[发明专利]一种筛选鉴定拮抗黄曲霉菌的菌株的方法

摘要

本发明公开了一种筛选鉴定拮抗黄曲霉菌的菌株的方法，包括黄曲霉孢子悬液的配制、拮抗菌的初筛、拮抗菌的复筛得到拮抗菌；通过形态学特征、生理生化特征、16SrDNA及gyrB基因序列分析对其进行鉴，筛选出一种对黄曲霉菌有明显抑制的菌株B10，经鉴定确认B10菌株为解淀粉芽孢杆菌。

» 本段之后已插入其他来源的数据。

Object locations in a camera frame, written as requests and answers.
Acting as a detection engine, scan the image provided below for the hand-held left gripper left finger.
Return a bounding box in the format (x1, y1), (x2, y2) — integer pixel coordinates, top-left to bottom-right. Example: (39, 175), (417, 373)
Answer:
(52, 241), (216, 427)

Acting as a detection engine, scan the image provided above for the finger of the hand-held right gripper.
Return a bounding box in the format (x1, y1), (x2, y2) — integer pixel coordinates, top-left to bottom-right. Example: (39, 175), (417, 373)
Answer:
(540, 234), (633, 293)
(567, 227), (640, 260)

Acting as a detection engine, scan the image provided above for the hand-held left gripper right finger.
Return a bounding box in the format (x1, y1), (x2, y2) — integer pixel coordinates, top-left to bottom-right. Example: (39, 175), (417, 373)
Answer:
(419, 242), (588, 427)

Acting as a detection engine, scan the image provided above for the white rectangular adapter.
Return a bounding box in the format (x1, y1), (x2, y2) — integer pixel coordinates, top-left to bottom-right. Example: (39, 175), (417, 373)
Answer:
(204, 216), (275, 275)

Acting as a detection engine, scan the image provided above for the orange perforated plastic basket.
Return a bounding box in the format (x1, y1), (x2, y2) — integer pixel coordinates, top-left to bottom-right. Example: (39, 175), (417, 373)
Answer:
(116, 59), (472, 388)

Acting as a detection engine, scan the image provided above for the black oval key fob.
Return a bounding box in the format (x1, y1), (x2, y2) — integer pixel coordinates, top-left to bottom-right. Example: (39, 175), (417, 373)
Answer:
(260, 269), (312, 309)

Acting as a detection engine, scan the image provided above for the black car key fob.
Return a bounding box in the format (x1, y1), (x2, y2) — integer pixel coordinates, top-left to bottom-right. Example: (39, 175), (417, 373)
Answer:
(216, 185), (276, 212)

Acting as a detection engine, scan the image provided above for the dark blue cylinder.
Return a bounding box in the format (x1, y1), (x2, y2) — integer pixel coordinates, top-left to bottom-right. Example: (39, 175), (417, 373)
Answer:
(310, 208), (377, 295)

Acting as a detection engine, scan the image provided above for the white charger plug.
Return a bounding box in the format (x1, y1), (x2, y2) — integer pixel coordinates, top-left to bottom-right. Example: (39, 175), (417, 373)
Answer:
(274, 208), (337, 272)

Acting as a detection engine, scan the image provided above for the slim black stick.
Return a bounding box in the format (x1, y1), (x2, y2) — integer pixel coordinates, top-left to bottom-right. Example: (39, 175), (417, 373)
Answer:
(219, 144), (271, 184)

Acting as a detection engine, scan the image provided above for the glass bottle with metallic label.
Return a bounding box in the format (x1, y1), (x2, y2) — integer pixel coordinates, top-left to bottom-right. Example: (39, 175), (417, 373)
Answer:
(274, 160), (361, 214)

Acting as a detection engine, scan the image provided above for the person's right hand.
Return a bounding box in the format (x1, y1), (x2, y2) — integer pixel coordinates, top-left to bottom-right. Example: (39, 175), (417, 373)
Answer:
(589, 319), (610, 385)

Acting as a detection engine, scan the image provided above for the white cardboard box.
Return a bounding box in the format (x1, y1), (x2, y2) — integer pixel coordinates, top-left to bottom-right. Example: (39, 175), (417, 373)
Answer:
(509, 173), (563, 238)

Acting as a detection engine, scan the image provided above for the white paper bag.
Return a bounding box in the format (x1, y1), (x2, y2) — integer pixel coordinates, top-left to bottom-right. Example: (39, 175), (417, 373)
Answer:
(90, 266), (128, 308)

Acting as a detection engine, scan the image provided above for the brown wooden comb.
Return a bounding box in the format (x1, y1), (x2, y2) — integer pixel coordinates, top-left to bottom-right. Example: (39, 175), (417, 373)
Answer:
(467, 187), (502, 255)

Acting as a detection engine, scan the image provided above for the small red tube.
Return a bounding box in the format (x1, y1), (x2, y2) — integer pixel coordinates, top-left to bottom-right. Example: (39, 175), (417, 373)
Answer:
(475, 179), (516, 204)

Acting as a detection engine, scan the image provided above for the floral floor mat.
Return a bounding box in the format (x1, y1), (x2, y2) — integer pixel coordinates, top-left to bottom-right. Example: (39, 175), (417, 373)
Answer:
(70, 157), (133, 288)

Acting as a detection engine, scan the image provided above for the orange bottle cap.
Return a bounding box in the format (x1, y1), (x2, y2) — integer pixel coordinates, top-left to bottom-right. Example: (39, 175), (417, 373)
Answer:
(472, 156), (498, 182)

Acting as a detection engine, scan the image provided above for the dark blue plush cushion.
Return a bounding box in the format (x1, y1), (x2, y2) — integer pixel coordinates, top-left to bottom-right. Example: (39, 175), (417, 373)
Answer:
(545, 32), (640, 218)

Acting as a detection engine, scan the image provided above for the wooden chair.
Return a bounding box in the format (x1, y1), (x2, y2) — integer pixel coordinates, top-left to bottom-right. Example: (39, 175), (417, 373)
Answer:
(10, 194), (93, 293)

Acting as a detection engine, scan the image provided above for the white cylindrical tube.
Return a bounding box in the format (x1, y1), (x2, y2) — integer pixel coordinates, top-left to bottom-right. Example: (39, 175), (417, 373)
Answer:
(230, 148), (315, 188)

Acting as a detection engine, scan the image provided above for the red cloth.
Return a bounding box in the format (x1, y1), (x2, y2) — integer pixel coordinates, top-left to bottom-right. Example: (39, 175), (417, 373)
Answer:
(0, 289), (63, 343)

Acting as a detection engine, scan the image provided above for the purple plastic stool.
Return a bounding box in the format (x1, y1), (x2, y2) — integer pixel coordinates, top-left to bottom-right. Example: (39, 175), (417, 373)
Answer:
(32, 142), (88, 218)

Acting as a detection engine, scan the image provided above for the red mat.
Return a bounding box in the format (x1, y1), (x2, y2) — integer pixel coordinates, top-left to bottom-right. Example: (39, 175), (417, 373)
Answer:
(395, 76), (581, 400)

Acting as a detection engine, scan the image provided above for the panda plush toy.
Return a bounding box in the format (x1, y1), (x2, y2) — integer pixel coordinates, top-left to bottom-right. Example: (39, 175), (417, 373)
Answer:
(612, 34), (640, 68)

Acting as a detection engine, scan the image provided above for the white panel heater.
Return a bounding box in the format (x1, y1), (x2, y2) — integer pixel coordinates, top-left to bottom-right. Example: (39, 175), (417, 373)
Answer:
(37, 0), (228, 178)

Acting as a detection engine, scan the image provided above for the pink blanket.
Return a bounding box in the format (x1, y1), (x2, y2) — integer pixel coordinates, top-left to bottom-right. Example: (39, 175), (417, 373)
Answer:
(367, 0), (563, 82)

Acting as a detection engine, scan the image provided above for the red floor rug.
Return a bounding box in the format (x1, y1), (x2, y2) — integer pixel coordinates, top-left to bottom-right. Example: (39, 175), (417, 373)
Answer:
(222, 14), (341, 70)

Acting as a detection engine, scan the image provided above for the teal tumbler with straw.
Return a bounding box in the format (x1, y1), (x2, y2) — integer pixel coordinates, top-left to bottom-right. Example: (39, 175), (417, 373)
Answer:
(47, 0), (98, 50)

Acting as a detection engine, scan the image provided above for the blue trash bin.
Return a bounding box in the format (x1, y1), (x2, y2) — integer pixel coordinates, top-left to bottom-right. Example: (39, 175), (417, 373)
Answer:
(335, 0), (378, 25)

为防控黄曲霉毒素B₁真菌毒素中毒提供新的方法和理论依据，该发明具有重要的生产实践意义。

主权项

1.一种筛选鉴定拮抗黄曲霉菌的菌株的方法，其特征在于，包括以下步骤：(1)黄曲霉孢子悬液的配制将黄曲霉产毒菌株接种到高盐查氏斜面试管培养基上，于恒温培养基37℃培养72‑96h，等待其孢子充分形成，加入4mL灭菌水，将试管内的黄曲霉孢子刮下，倒入装有灭菌水的三角瓶，并放入摇床振荡使孢子分散，将分散的孢子液用纱布过滤，制成黄曲霉孢子悬液，用血球计数板计数，把黄曲霉孢子悬液浓度调至107cfu/mL；(2)拮抗菌的初筛将配好的黄曲霉孢子悬液迅速倒入冷却至45℃左右还未凝固装有的PDA培养基的三角瓶之中，摇匀使黄曲霉孢子悬液与PDA培养基混匀，再迅速将其倒入灭菌的平皿中，待其凝固，用接种环挑取待试菌落在制好的平板上用十字划线法划十字，并做一空白对照组，在恒温培养箱28℃下培养，72h后观察结果，选出具有拮抗作用的初筛的菌株；(3)拮抗菌的复筛将初筛的待试菌落在GAM液体培养基增菌24h，将菌液采用离心机离心两遍再用0.22μm无菌滤器滤掉菌体，把无菌上清液装在新的离心管中，用倾注平板法把1mL的无菌上清液迅速倒入未凝固的PDA培养基平板中，混匀，等其凝固用灭菌的2mm打孔器在平板中间打孔，将配好的黄曲霉孢子悬液用移液管向孔内注入25μL，以无菌空白培养基代替上清液做对照于恒温箱28℃培养72h左右，观察结果，选出有明显拮抗效果的菌株；(4)拮抗菌的鉴定常规鉴定：接种新鲜的菌株于LB平板上培养24h，观察菌落形态特征，若菌株菌落单一、形态正常，则立即取样进行革兰氏染色，并且于高倍显微镜下观察菌体形态；生化鉴定：测定芽孢菌中常见的细菌生理生化指标；分子鉴定：采用通用引物27F：5’‑AGAGTTTGATCCTGGCTCAG‑3’和1492R：5’‑GGCTACCTTGTTACGACTT‑3’进行菌株16S rDNA的PCR扩增，由上海生工生物公司合成的引物UP‑1S：5’‑ATTGGTGACACCGATCAAACA3‑’和UP‑2SR：5’‑TCATACGTATGGATGTTATTC3‑’3进行菌株gyrB基因的PCR扩增；PCR反应体系以黄曲霉拮抗菌株基因组DNA作为PCR扩增的模板，终浓度为50μL，PCR产物用1.0％琼脂糖凝胶电泳检测，然后进行序列测定，再使用BLAST程序对16S rDNA和gyrB基因序列GenBank数据库中的gyrB基因进行比较，应用DNAstar以及mega7软件进行同源性分析以及发育树的建立。